Unendlichkeit
Sehe aus dem Fenster, -
schaue in die Nacht.
Erahne ihre Farben, ihre Kreaturen.
Sehe die Sterne, den Mond,
spüre ihre Unendlichkeit.
Sehnsucht beschleicht mich.
Atme tief die Luft der Nacht,
spüre die Endlichkeit meiner Lunge.
Höre das Meer, schmecke das Salz.
Das Szenarium kreiert einen Streifzug in die Unendlichkeit.

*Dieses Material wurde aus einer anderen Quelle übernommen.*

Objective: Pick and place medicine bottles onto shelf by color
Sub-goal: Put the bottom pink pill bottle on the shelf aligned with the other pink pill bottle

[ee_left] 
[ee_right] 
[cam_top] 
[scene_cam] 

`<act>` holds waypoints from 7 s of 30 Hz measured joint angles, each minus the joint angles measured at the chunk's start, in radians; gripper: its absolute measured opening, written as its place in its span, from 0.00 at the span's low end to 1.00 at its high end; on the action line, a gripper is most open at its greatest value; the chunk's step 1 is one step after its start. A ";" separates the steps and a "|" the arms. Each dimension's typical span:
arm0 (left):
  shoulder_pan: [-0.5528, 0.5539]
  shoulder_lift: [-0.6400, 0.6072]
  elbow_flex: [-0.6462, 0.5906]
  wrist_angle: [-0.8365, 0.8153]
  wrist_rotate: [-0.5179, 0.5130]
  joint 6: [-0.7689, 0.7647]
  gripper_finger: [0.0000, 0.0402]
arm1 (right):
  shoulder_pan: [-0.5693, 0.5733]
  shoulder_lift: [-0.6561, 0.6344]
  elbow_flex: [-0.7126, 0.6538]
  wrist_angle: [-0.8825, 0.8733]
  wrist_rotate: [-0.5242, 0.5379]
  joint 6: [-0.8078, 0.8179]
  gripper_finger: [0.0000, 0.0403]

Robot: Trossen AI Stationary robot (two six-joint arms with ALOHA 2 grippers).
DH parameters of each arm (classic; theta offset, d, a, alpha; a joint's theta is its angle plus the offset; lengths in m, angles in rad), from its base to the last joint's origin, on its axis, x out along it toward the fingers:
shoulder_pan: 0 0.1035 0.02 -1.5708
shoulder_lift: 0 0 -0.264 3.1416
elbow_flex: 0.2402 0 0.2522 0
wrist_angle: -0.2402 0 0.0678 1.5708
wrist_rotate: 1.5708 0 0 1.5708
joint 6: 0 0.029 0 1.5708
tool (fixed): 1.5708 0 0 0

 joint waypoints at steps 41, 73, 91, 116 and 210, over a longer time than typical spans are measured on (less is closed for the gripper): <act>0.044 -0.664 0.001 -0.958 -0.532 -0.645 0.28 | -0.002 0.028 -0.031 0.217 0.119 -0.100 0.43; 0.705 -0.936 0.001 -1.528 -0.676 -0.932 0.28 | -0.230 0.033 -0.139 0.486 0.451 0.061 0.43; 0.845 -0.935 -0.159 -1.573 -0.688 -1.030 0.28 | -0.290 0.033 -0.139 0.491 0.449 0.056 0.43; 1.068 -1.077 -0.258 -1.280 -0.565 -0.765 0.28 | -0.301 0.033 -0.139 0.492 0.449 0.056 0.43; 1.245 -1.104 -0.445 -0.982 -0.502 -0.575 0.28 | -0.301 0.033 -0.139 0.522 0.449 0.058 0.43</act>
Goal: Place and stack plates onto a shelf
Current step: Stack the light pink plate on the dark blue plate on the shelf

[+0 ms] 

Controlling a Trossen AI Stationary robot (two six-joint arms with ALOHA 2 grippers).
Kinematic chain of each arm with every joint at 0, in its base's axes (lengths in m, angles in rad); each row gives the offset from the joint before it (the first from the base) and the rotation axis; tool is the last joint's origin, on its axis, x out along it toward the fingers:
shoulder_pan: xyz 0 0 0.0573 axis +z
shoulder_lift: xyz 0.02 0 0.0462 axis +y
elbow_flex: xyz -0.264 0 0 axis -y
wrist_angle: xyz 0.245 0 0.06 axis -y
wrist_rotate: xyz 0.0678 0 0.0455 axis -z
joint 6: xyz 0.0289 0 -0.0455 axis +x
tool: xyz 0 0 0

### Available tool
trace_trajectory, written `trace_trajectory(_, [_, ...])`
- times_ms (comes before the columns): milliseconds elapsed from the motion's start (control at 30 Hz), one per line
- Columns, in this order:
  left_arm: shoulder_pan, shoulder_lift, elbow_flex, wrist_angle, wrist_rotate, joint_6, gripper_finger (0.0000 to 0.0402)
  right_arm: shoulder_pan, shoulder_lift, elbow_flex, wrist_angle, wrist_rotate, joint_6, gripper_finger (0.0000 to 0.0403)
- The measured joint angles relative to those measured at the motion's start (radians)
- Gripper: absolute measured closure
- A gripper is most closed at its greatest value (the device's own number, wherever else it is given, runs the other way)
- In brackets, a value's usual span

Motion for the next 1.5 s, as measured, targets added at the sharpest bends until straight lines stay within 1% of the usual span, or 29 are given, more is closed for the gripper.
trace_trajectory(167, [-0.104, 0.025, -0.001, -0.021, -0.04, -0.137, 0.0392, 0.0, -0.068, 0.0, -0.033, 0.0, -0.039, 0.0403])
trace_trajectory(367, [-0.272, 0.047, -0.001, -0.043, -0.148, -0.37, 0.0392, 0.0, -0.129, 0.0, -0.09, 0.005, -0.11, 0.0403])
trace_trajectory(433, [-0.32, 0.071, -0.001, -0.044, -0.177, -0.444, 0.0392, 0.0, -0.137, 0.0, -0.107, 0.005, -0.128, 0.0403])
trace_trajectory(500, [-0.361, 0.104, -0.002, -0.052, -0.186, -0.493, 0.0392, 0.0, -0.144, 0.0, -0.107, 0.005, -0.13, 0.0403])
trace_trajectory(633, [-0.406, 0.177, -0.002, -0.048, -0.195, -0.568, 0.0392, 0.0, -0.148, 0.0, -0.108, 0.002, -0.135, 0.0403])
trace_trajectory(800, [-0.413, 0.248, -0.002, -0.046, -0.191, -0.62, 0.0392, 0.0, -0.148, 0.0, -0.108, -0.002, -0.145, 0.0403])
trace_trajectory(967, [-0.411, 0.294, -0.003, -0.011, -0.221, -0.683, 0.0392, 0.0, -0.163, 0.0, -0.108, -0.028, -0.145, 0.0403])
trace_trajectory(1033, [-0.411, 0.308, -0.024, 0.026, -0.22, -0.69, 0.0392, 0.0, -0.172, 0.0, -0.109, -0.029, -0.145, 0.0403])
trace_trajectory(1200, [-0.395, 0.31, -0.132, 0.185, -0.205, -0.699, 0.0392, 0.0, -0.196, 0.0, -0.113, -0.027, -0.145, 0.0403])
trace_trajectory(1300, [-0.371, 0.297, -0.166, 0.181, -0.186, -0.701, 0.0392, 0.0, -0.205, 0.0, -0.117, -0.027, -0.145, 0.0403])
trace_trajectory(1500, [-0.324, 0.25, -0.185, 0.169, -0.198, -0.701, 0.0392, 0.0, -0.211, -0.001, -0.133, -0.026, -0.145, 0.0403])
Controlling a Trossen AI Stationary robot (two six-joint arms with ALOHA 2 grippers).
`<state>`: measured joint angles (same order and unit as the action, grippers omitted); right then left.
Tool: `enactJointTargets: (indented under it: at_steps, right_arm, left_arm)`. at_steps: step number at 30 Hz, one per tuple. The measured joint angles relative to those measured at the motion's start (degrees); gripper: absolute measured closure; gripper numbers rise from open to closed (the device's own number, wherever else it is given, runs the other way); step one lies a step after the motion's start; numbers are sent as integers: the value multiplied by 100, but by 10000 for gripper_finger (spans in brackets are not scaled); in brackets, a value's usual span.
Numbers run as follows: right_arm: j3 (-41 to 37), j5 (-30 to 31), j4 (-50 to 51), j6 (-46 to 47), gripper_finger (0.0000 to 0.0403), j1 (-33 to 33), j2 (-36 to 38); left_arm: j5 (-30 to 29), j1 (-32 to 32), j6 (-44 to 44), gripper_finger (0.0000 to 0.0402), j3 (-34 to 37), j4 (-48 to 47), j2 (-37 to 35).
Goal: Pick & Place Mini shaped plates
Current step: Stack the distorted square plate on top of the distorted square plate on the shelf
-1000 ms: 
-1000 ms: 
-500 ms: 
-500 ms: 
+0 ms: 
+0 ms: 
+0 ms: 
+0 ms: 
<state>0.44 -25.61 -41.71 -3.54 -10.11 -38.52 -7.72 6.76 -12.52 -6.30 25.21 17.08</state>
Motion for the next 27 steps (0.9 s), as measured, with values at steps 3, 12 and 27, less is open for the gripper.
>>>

Fühle den Wind – wünschte,
ich könnte einfach mit ihm entfliehen.
Stoße wiederum and die Grenzen meines winzigen Seins.
Gibt es denn nichts, was uns einen Hauch von
Unendlichkeit verleiht?
Uns unsterblich macht?
Alles erscheint endlich und vergänglich...
Und ich möchte nicht endlich sein.
Und doch gibt es eine unerklärliche Kraft, die
uns einfältige Menschen
von den Scherben des Kosmos unterscheidet.
Einen Hauch von Unsterblichkeit verleiht –
Liebe.
Erst sie schenkt uns Farbe, Stimme, Gefühl.
Leiht uns die Luft zum Atmen.
Haucht uns ihre unsterbliche Seele ein.
macht uns jeden Tag ein wenig unvergänglicher.
Sollten niemals aufhören, sie zu leben.
Sonst holt uns die Vergänglichkeit ein.
Erst wer liebt, wird in Herz und Seele des Geliebten unsterblich.
Ebenso wie der Hass.
Dem untrennbaren Gefährten der Vergänglichkeit.